Reino Unido e União Europeia anunciam acordo para redefinir laços pós-Brexit
O Reino Unido e a União Europeia anunciaram nesta segunda-feira, 19, um novo acordo para reformular suas relações após o Brexit, com foco em comércio, segurança e cooperação militar.
O anúncio foi feito em Londres pelo primeiro-ministro britânico, Keir Starmer, ao lado da presidente da Comissão Europeia, Ursula von der Leyen, e do presidente do Conselho Europeu, António Costa.
O entendimento remove parte das barreiras comerciais impostas desde a saída britânica do bloco, em 2020, e marca a retomada da colaboração em defesa.
O novo pacto surge em um momento de instabilidade geopolítica, no qual europeus e britânicos buscam reduzir a dependência dos Estados Unidos sob o presidente Donald Trump — nove anos após o plebiscito que levou o Reino Unido a deixar a UE.
“É hora de olhar para frente”, afirmou Starmer. “Deixar para trás os velhos debates e disputas políticas estéreis, e focar em soluções práticas e de bom senso que tragam o melhor para o povo britânico.
A mensagem foi reforçada por von der Leyen: “Estamos agora virando a página e abrindo um novo capítulo.”
O encontro, o primeiro entre líderes do Reino Unido e da UE desde o fim formal do Brexit, teve cerca de duas horas de duração.
Para Starmer, que apoiou a permanência na UE à época do referendo, facilitar o acesso de visitantes e comerciantes britânicos ao mercado europeu pode neutralizar críticas de apoiadores do Brexit que enxergam o novo acordo como uma traição.
Apesar disso, o plano envolve riscos políticos.
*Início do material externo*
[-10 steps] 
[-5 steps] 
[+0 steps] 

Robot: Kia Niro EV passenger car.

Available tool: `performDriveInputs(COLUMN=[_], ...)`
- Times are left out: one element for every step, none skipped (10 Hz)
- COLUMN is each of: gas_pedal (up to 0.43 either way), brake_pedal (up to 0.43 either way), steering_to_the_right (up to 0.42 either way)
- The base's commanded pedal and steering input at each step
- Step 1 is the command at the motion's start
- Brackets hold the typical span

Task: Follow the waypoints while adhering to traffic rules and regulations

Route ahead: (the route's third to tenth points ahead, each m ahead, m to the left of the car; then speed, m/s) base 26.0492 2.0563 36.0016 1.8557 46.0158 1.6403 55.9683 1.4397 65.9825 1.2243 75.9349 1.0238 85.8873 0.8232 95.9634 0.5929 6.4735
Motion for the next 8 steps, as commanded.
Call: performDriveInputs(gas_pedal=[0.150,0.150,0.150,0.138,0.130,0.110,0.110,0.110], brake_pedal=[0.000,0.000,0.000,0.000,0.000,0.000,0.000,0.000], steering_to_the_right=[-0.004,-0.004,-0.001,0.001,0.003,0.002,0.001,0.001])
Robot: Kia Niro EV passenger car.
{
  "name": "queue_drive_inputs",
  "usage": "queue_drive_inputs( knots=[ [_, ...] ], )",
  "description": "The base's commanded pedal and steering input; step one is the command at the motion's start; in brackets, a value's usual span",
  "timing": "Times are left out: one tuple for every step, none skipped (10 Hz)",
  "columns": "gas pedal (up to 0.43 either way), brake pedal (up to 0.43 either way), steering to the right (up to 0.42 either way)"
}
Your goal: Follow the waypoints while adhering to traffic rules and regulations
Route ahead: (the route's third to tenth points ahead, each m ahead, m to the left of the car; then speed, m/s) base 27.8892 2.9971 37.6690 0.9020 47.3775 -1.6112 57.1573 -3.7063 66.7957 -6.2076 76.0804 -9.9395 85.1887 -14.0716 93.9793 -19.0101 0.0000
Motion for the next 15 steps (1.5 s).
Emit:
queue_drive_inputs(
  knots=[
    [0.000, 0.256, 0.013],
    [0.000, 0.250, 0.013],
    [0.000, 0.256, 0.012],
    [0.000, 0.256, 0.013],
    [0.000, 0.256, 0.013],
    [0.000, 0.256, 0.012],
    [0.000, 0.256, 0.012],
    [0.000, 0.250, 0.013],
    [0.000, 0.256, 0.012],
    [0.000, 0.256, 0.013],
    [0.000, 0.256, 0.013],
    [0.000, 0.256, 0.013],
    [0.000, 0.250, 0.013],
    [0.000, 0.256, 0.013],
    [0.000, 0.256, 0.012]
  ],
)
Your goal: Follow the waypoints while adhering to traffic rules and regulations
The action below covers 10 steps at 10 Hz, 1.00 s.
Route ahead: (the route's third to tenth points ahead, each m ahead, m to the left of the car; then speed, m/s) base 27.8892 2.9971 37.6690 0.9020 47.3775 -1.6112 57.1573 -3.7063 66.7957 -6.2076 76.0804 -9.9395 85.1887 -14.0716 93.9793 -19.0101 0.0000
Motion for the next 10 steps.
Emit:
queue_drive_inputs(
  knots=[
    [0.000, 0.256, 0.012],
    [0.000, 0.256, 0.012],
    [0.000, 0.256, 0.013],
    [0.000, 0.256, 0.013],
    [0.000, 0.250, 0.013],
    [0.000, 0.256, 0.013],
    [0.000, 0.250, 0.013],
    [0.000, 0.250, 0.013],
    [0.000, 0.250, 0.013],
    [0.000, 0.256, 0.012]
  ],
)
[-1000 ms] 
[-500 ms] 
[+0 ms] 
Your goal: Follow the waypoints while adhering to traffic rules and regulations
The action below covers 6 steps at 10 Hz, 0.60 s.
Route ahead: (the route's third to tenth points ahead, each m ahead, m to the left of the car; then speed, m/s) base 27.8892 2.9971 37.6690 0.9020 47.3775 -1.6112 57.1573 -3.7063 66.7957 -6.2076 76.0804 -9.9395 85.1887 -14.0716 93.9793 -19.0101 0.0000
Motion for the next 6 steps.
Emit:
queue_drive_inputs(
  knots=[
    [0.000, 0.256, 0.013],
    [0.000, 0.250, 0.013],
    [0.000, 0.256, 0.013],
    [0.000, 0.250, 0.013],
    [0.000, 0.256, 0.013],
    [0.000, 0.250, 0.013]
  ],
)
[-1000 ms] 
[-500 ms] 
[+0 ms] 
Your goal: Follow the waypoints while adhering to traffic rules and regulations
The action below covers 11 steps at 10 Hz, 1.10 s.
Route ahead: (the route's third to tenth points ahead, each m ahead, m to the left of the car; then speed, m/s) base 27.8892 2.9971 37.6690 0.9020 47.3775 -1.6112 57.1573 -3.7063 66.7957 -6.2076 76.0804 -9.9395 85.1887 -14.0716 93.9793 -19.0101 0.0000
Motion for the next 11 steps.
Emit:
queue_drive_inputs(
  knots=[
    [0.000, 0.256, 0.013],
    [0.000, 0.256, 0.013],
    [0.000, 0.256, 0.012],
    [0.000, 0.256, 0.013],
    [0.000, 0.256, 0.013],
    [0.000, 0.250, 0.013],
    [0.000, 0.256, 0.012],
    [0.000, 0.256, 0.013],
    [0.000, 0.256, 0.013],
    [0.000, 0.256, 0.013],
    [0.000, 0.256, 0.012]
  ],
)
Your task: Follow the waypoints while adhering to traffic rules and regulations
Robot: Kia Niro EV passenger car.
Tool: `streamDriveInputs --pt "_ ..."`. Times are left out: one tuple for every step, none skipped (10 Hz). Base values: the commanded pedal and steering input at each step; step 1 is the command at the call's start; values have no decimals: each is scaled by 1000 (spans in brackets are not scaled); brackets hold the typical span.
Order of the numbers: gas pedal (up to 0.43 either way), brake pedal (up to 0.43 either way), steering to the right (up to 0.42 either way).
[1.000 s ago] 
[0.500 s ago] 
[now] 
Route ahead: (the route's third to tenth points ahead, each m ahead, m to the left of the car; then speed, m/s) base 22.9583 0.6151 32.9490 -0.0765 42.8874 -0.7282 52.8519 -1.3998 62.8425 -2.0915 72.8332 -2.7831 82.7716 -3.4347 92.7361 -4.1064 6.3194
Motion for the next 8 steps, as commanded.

Questões delicadas como direitos de pesca e imigração permanecem em pauta e exigirão negociações adicionais ao longo dos próximos meses.
Segundo o governo britânico, a nova parceria com seu maior parceiro comercial deve cortar burocracias para produtores agrícolas e de alimentos, ajudando a reduzir o preço dos alimentos, melhorar a segurança energética e gerar um impacto de quase £9 bilhões (R$ 70 bilhões) na economia britânica até 2040.
Esse é o terceiro grande acordo internacional assinado pelo Reino Unido neste mês, após pactos com Índia e EUA. Ele se insere em um cenário global marcado por mudanças nas alianças tradicionais e pela aproximação de Londres com líderes europeus como o presidente francês Emmanuel Macron.
Uma concessão na área da pesca foi crucial para destravar o acordo: embarcações britânicas e europeias terão acesso mútuo às águas territoriais por 12 anos, em troca da redução permanente da burocracia e das verificações de fronteira, que vinham dificultando a exportação de alimentos por pequenos produtores britânicos.
O secretário de Negócios britânico, Jonathan Reynolds, elogiou o novo arranjo: “Não se trata apenas do que você pesca, mas de para quem você vai vender”, declarou, ressaltando que o setor poderá se beneficiar da abertura do mercado europeu.
Por outro lado, grupos pesqueiros temem que o acordo se torne definitivo e acusam o governo de ter cedido demais. A ala conservadora e a imprensa crítica à UE já falam em “traição” ao setor.
Estudos da Universidade de Aston projetam que as exportações agrícolas britânicas para a UE podem crescer mais de 20% com a implementação das novas regras.
Em 2024, as exportações de alimentos e bebidas do Reino Unido para o bloco somaram £14 bilhões (R$ 106 bilhões), segundo a Federação de Alimentos e Bebidas. A indústria pesqueira britânica, no entanto, representa apenas 0,03% do PIB do país.
Outro pilar do acordo é a parceria em segurança e defesa, que deve impulsionar o rearmamento e o treinamento militar conjunto entre britânicos e europeus.
Os detalhes finais do pacto foram fechados durante negociações intensas que avançaram pela noite de domingo, 18, abrangendo também comércio de alimentos e um esboço de programa de mobilidade para jovens.
Apesar das expectativas britânicas, o pacto não incluiu medidas para permitir o uso de portões eletrônicos por cidadãos britânicos em viagens ao continente.
A UE condicionou esse avanço, bem como mudanças para facilitar turnês de músicos britânicos, ao progresso nas negociações sobre mobilidade de jovens — que prevê que estudantes e trabalhadores possam circular entre o Reino Unido e países do bloco.
Esse é justamente um dos pontos mais sensíveis do acordo. Embora as partes tenham concordado em seguir negociando uma solução, o tema deve enfrentar forte resistência interna, já que Starmer lida com pressões domésticas sobre a política migratória.